* Work to be completed *
Extract the listing below in full, unchanged.

* Study material *
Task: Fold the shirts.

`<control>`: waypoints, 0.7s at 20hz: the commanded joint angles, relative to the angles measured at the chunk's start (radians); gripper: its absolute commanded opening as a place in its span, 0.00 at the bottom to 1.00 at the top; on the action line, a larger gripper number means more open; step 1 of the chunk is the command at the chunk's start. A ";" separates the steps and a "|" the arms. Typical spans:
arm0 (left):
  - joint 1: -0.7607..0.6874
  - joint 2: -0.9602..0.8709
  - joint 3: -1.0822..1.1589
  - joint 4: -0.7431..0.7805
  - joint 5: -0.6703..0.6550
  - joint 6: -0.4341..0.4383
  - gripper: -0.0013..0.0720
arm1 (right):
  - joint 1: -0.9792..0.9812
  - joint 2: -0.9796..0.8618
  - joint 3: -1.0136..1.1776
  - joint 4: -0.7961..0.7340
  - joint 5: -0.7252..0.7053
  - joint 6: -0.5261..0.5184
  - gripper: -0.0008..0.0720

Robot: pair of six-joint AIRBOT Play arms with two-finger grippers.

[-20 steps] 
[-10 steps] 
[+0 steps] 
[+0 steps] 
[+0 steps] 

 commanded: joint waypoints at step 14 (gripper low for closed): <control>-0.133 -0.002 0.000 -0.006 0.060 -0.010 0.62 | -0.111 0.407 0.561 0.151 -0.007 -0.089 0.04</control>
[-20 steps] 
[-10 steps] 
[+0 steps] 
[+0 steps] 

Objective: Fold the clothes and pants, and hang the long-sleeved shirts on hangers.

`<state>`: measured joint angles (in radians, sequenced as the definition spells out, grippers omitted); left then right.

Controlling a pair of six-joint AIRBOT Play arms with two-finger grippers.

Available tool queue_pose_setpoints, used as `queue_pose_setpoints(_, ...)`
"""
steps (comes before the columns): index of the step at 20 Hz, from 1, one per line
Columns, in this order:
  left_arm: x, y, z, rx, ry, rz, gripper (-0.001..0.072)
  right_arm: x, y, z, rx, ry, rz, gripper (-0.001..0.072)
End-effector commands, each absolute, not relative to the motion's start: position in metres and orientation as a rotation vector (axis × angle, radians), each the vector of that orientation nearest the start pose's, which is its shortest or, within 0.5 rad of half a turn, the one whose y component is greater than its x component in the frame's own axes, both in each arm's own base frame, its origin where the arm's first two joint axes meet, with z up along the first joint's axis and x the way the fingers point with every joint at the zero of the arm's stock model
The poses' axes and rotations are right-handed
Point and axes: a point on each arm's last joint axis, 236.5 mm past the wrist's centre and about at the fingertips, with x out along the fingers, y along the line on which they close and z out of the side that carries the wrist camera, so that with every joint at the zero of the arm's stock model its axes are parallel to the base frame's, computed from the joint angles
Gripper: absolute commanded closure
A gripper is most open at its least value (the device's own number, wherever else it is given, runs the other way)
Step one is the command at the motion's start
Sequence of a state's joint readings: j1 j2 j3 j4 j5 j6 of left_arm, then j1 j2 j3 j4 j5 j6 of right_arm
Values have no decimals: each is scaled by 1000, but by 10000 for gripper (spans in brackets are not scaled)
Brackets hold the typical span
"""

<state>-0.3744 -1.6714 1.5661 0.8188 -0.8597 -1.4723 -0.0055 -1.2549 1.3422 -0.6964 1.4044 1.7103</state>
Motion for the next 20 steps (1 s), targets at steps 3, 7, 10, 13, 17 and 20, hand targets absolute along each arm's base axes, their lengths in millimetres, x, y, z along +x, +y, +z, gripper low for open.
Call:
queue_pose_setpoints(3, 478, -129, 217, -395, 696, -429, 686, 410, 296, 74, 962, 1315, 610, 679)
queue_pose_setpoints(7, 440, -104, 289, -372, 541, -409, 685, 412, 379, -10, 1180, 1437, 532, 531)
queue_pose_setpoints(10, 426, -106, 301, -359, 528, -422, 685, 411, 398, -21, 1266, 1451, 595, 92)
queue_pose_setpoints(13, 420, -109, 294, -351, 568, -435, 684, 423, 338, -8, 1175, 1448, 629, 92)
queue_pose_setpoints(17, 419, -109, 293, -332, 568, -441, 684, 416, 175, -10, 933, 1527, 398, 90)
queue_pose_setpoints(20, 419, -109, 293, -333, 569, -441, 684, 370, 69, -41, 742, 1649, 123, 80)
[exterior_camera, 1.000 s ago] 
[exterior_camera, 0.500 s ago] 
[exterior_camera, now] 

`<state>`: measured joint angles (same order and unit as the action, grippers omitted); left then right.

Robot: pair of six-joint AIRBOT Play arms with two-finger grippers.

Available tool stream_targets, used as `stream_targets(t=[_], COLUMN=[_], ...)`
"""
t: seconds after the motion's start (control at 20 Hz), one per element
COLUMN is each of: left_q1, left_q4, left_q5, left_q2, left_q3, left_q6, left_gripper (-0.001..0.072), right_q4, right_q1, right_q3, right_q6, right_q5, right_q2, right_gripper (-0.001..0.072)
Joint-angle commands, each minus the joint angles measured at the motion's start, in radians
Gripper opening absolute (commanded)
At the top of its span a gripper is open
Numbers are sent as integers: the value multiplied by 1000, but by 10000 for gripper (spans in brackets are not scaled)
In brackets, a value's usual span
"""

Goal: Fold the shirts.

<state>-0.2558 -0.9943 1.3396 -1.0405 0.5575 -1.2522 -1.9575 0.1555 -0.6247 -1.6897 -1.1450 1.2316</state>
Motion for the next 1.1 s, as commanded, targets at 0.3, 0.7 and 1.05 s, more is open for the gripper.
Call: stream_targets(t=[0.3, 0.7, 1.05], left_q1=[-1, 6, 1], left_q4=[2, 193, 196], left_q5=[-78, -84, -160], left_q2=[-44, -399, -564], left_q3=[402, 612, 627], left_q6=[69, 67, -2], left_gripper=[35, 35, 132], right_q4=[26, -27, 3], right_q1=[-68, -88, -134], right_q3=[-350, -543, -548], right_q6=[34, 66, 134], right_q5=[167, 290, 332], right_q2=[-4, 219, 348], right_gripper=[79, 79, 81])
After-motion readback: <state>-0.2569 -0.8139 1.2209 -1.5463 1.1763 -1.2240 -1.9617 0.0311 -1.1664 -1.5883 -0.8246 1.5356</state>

* Answer to this task *
Task: Fold the shirts.

`<control>`: waypoints, 0.7s at 20hz: the commanded joint angles, relative to the angles measured at the chunk's start (radians); gripper: its absolute commanded opening as a place in its span, 0.00 at the bottom to 1.00 at the top; on the action line, a larger gripper number means more open; step 1 of the chunk is the command at the chunk's start. A ";" separates the steps and a "|" the arms. Typical spans:
arm0 (left):
  - joint 1: -0.7607..0.6874
  - joint 2: -0.9602..0.8709
  - joint 3: -1.0822..1.1589
  - joint 4: -0.7431..0.7805
  - joint 5: -0.6703..0.6550
  - joint 6: -0.4341..0.4383
  - gripper: -0.0013..0.0720
arm1 (right):
  - joint 1: -0.9792..0.9812
  - joint 2: -0.9796..0.8618
  - joint 3: -1.0136..1.1776
  - joint 4: -0.7961..0.7340
  - joint 5: -0.7252..0.7053
  - joint 6: -0.5261..0.5184
  - gripper: -0.0008..0.0720

Robot: pair of six-joint AIRBOT Play arms with two-finger grippers.

[-20 steps] 
[-10 steps] 
[+0 steps] 
[+0 steps] 
[+0 steps] 

 commanded: joint waypoints at step 14 (gripper low for closed): <control>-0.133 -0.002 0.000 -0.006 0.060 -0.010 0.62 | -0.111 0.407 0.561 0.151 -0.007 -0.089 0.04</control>
[-20 steps] 
[-10 steps] 
[+0 steps] 
[+0 steps] 

Objective: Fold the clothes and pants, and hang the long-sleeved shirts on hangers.

`<state>`: measured joint angles (in radians, sequenced as the definition spells out, grippers omitted); left then right.

Controlling a pair of six-joint AIRBOT Play arms with two-finger grippers.

Available tool queue_pose_setpoints, used as `queue_pose_setpoints(_, ...)`
"""
steps (comes before the columns): index of the step at 20 Hz, from 1, one per line
Columns, in this order:
  left_arm: x, y, z, rx, ry, rz, gripper (-0.001..0.072)
  right_arm: x, y, z, rx, ry, rz, gripper (-0.001..0.072)
End-effector commands, each absolute, not relative to the motion's start: position in metres and orientation as a rotation vector (axis × angle, radians), each the vector of that orientation nearest the start pose's, which is its shortest or, within 0.5 rad of half a turn, the one whose y component is greater than its x component in the frame's own axes, both in each arm's own base frame, its origin where the arm's first two joint axes meet, with z up along the first joint's axis and x the way the fingers point with every joint at the zero of the arm's stock model
The poses' axes and rotations are right-handed
Point and axes: a point on each arm's last joint axis, 236.5 mm past the wrist's centre and about at the fingertips, with x out along the fingers, y along the line on which they close and z out of the side that carries the wrist camera, so that with every joint at the zero of the arm's stock model its axes are parallel to the base frame's, computed from the joint angles
Gripper: absolute commanded closure
A gripper is most open at its least value (the device's own number, wherever else it is given, runs the other way)
Step one is the command at the motion's start
Sequence of a state's joint readings: j1 j2 j3 j4 j5 j6 of left_arm, then j1 j2 j3 j4 j5 j6 of right_arm
Values have no decimals: each is scaled by 1000, but by 10000 for gripper (spans in brackets are not scaled)
Brackets hold the typical span
"""

<state>-0.3744 -1.6714 1.5661 0.8188 -0.8597 -1.4723 -0.0055 -1.2549 1.3422 -0.6964 1.4044 1.7103</state>
Motion for the next 20 steps (1 s), targets at steps 3, 7, 10, 13, 17 and 20, hand targets absolute along each arm's base axes, their lengths in millimetres, x, y, z along +x, +y, +z, gripper low for open.
Call:
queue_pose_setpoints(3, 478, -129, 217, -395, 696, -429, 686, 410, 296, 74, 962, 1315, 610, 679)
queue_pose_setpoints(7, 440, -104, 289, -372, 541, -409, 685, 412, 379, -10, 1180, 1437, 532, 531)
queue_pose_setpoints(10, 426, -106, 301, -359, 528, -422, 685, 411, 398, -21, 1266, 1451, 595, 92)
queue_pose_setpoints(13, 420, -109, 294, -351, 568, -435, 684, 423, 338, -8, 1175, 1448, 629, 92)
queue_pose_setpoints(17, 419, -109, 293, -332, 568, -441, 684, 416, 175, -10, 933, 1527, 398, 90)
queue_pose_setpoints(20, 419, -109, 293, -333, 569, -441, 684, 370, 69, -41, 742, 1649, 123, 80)
[exterior_camera, 1.000 s ago] 
[exterior_camera, 0.500 s ago] 
[exterior_camera, now] 

`<state>`: measured joint angles (same order and unit as the action, grippers omitted); left then right.

Robot: pair of six-joint AIRBOT Play arms with two-finger grippers.

Available tool stream_targets, used as `stream_targets(t=[_], COLUMN=[_], ...)`
"""
t: seconds after the motion's start (control at 20 Hz), one per element
COLUMN is each of: left_q1, left_q4, left_q5, left_q2, left_q3, left_q6, left_gripper (-0.001..0.072), right_q4, right_q1, right_q3, right_q6, right_q5, right_q2, right_gripper (-0.001..0.072)
Joint-angle commands, each minus the joint angles measured at the motion's start, in radians
Gripper opening absolute (commanded)
At the top of its span a gripper is open
Numbers are sent as integers: the value multiplied by 1000, but by 10000 for gripper (spans in brackets are not scaled)
In brackets, a value's usual span
"""

Goal: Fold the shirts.

<state>-0.2558 -0.9943 1.3396 -1.0405 0.5575 -1.2522 -1.9575 0.1555 -0.6247 -1.6897 -1.1450 1.2316</state>
Motion for the next 1.1 s, as commanded, targets at 0.3, 0.7 and 1.05 s, more is open for the gripper.
Call: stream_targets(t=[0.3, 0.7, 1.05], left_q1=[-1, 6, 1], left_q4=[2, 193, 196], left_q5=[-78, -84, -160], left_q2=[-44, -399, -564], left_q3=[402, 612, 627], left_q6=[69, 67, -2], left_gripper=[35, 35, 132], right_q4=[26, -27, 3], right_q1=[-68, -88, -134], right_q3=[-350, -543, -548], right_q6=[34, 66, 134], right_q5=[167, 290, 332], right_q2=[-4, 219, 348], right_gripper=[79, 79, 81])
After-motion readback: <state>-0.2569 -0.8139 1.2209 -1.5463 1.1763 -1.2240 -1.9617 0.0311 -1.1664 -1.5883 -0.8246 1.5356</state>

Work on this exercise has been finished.